# A funny thing hapened on the way to the Kitchen



## chef chris23 (Jul 28, 1999)

Last night was a great night for my place in the books, almost like every other night. But Last Night something hapen to me that relly made my day.It made me Laugh. I hardley get to do that in the middle of a rush. But i have this guy thats been with us for almost a year, And he says he wants to be a Chef, so last night i gave him a recipe and told him to make it and when i get back from a meating with the owner i would taste it. So i handed him the recipe and went to the storage room for a sec.When i came back the guy looked relly lost. So i asked him if everything was ok. He just looked at me and asked me a question i wasent expecting, he says to me "Chef, how many ounces or in 20 ounces" and i just stared at him, thinking he was joking around, but he had no clue, so i helped him out on this. But i was thinking if this just hapened to me, im shure it hapens to other Chefs. So please share with us your funy storys i just want to know that im not alone.)


----------



## chefron (May 14, 1999)

Yeah; hee hee; I've got two real-life stories to share, and I swear on the Bible they are absolutely true. I once worked in a fine dining restaurant that had recently acquired a $17,000 espresso machine that was installed in the kitchen. Before espresso, regular coffee was served in giant 14 oz mugs. Anyway, one day a waiter was operating the new espresso machine and was exhorting one hideous profanity after another. His language would make a sailor blush. I asked what his problem was, and he screamed (true story): "This #$!^&% espresso machine is a piece of %$#@#&^*! I have to push the #[email protected]%^& espresso button 20 times just to fill one mug!"

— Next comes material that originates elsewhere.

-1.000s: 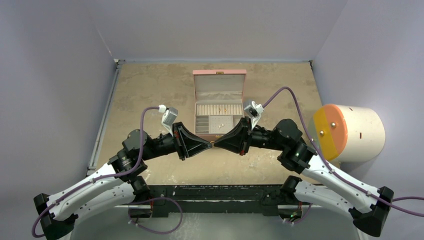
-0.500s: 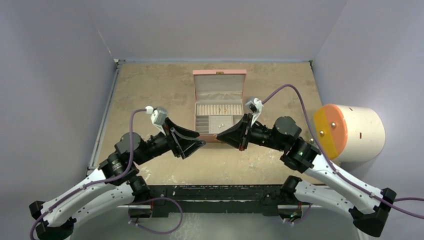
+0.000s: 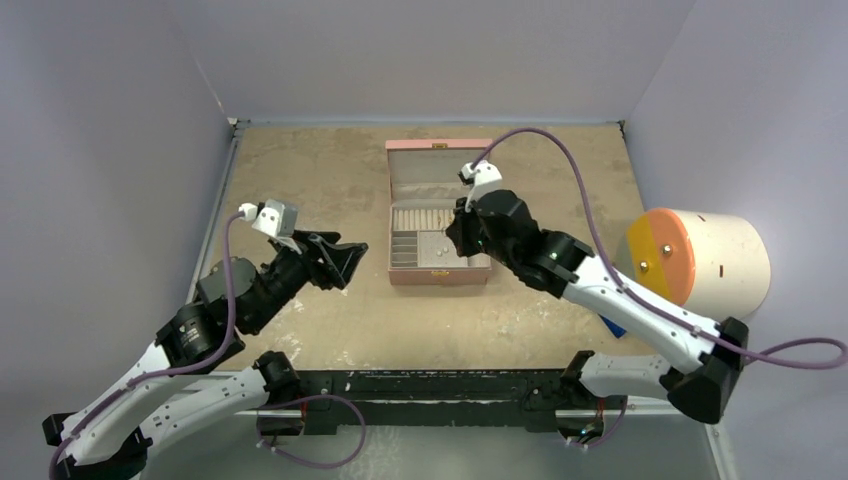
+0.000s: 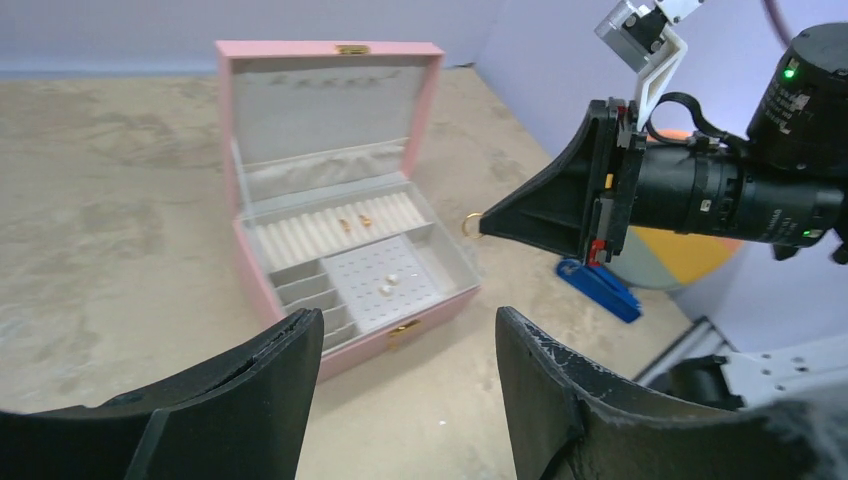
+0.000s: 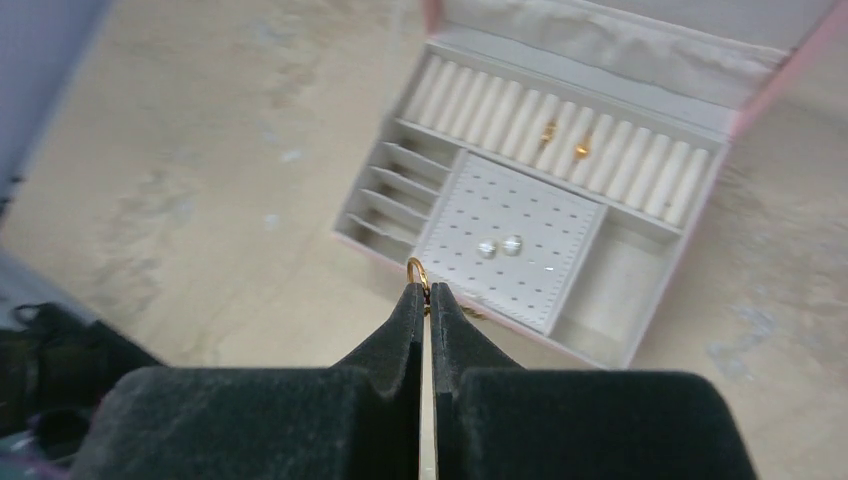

My other story? A regular customer (an eldery woman) was furious about the soup offering and demanded to speak with the chef. Her complaint? "I have had soup du jour in this restaurant before, and this is definitely not it!"


----------



## chefron (May 14, 1999)

Waitard? I love it! I once had one ask which was the cheeseburger and which was the hamburger (I swear). Each month I get at least one request for a prime rib end cut, extra rare. But customers can be hilarious too; just last night two chicken dinners were returned because the CUSTOMERS added so much table pepper they were inedible!


----------



## chef chris23 (Jul 28, 1999)

ok, ok, true story here. I was making my rounds in the dinning area tonight, and i had a little girl come up to me, pulling on my chef coat, and telling me. "Sir i go to go make" and i look at her, and was like "Make what sweet heart, a cake?"**** i had no ideal, and the girl starts to cry, well any way she goes and gets her mother, and then big bad mamma, had to come over and said, what did you do to make my baby cry, and so i sad. "Honest? i have no cluse, she said she had to go make, and i asked her what a cake?"
well any way the lady started to crack up, and i was like "Whats so funny", and thats when the lady said "thats how she tells, people she needs to go to the bathroom". So all you chefs out there, tell your waitstaff, or who ever that if a little kid comes up to you or them and says that got to go make, take them to the bathrooms, quick.


----------



## chef chris23 (Jul 28, 1999)

hey jamms i agree, wheres HBO when you need them.


----------



## pete (Oct 7, 2001)

Once had this young lady working for me. I was having her make our tamari soy sauce reduction and caught her salting the tamari as she dumped it into the pot. I had to spend 5 minutes explaining that yes you should season everything, but there are exceptions like adding salt to a soy reduction


----------



## pete (Oct 7, 2001)

One we used to pull on new dishwashers was to convince them that the owners of the restaurant were neat freaks and demanded that the parking lot get mopped at least twice a week. We usually let them get 1/4 - 1/2 of the way done before letting them off the hook.


----------



## nicko (Oct 5, 2001)

Was working at my Uncles Pizza place and a couple of guys were making pizza dough in the large hobart mixer. When I came in a while later one guy was gone and the other guy was rubbing the top of the mixer with a towel (the mixer had been turned off). I said "what the heck are you doing?". He replied "Jim said the mixer was getting too hot and that we need to cool it down, so he told me to rub the top gently with a towel to cool it down". 
-True story!


----------



## pete (Oct 7, 2001)

In one of the restaurants I worked in the pastry chef had a problem with the staff sneaking snacks when he wasnt looking. We decided to fix the offenders. We made cherry vinegar (for a dish on the menu) with cherries, rice wine vinegar and a little sugar. After we boiled this mixture it would sit for 5-7 days before we poured it off the cherries. We stuck those cherries in the pastry cooler. Hours later many of the cherries were gone, but we never had many problems with the staff again.


----------